WHAT IS EXPECTED:
Look for "where" in the listing below. Gather each line that contains it.

EXTRACTED ENTRIES:
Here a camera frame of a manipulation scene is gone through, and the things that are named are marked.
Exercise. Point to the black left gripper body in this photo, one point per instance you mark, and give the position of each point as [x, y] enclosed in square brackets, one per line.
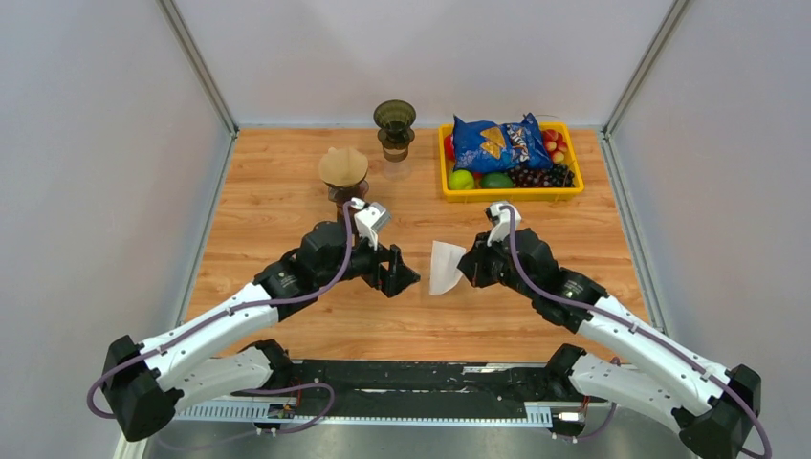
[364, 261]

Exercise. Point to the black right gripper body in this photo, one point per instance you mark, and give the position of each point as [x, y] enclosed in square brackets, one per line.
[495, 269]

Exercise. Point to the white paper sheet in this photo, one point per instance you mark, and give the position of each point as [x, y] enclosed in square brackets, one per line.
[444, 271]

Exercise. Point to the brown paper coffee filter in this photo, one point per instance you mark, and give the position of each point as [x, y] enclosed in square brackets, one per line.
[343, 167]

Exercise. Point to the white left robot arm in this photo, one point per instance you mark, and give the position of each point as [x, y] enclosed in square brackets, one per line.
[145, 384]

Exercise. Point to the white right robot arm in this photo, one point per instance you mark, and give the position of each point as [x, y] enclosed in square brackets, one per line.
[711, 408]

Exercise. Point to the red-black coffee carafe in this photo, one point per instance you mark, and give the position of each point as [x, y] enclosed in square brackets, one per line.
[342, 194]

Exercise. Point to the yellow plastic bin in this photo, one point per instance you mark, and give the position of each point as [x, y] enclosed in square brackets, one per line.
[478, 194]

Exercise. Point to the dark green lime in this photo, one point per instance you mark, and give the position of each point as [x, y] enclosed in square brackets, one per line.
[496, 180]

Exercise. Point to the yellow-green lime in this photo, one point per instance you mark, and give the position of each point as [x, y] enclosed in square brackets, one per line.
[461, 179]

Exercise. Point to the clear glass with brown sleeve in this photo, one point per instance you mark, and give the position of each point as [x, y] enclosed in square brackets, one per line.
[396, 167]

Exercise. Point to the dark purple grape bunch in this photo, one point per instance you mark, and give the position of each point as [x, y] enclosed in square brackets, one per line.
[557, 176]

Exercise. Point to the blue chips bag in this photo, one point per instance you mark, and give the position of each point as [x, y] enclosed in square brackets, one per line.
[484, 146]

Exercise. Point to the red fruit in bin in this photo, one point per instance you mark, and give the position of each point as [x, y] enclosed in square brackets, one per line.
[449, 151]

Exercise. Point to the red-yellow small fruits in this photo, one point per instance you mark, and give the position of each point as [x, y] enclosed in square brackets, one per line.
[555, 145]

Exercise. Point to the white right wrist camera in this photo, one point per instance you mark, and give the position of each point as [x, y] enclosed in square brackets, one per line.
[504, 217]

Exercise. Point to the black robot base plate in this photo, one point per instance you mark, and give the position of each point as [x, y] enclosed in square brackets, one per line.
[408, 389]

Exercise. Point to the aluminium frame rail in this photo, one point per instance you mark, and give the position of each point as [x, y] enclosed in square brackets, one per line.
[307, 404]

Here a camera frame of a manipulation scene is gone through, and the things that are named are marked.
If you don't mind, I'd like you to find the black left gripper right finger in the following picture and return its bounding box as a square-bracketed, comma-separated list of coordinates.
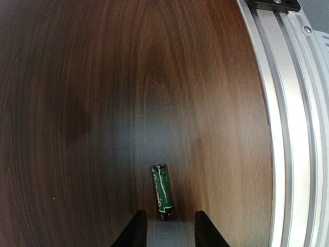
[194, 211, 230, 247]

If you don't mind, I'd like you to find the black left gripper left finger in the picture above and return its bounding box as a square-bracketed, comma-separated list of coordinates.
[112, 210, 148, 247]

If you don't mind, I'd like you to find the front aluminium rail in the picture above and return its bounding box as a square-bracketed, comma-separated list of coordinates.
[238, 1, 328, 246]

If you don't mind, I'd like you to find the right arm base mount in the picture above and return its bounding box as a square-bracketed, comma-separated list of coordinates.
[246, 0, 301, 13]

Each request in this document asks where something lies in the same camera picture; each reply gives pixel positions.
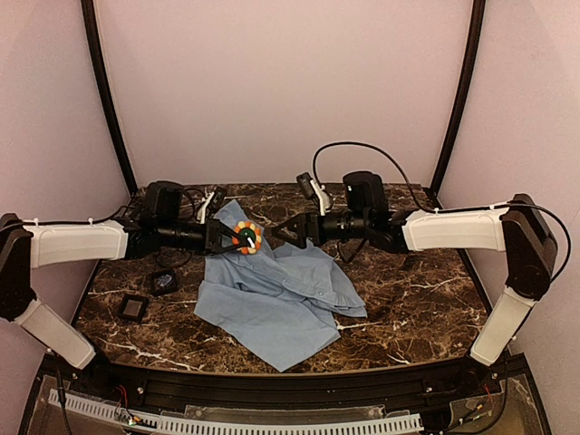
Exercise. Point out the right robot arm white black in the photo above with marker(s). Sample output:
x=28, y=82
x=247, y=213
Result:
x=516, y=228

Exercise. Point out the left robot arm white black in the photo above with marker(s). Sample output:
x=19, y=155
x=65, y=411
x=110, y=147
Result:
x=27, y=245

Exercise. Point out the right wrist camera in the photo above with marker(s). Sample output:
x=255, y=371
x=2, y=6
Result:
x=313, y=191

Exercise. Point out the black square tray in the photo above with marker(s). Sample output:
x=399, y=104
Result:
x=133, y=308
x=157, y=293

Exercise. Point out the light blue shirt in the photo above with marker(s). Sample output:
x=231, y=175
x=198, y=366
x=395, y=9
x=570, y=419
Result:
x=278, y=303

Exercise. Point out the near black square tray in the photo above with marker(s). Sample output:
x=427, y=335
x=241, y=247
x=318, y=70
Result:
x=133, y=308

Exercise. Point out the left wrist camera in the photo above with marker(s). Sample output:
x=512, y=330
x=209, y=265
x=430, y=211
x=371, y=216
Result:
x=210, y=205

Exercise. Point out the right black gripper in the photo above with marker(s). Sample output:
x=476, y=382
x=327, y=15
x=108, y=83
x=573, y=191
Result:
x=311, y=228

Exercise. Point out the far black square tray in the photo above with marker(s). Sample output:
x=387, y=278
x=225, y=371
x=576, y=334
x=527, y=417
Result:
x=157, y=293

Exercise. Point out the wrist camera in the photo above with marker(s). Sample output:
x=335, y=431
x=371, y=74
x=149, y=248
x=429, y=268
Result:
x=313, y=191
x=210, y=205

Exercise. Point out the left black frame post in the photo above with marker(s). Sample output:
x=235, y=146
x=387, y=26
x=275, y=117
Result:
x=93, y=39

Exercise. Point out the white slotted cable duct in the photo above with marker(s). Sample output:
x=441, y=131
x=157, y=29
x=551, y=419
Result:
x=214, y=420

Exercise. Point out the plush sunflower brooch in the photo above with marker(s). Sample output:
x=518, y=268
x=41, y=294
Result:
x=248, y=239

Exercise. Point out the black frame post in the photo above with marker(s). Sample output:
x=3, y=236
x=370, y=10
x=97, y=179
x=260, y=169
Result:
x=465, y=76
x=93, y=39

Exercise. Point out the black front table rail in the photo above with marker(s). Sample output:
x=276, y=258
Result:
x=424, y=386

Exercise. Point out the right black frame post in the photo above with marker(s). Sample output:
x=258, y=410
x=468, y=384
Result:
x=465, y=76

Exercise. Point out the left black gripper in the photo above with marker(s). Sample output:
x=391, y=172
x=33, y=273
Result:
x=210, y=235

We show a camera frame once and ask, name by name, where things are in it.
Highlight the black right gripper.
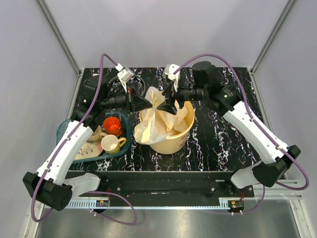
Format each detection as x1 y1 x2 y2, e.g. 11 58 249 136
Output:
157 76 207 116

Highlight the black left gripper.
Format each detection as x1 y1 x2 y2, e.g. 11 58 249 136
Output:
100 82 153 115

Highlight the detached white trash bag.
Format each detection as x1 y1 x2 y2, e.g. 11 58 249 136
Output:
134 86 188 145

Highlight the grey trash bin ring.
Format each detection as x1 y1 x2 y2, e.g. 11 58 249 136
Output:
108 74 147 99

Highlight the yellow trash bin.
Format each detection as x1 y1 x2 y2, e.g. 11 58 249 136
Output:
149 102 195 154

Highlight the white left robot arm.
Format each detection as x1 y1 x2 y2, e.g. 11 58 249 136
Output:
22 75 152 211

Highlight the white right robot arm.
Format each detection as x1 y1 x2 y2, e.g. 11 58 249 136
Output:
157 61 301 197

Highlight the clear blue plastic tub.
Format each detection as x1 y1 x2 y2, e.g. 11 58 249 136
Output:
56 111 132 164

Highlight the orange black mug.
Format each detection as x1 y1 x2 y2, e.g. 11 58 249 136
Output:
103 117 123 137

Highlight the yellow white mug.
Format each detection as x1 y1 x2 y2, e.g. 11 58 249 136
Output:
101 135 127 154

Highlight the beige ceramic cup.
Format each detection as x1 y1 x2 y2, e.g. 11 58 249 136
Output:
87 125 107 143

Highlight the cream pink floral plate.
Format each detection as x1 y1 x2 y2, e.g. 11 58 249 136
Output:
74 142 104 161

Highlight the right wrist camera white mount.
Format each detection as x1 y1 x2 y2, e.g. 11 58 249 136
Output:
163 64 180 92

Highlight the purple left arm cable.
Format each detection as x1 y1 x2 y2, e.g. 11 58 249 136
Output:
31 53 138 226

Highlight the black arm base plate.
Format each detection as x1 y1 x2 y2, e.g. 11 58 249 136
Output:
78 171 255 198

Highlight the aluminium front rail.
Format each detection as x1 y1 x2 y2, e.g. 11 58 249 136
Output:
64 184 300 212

OUTPUT BELOW:
Each request in this document asks where something lies in the same camera picture; each reply gives pixel positions.
We show a camera frame once and ask, name by name, where things are in it.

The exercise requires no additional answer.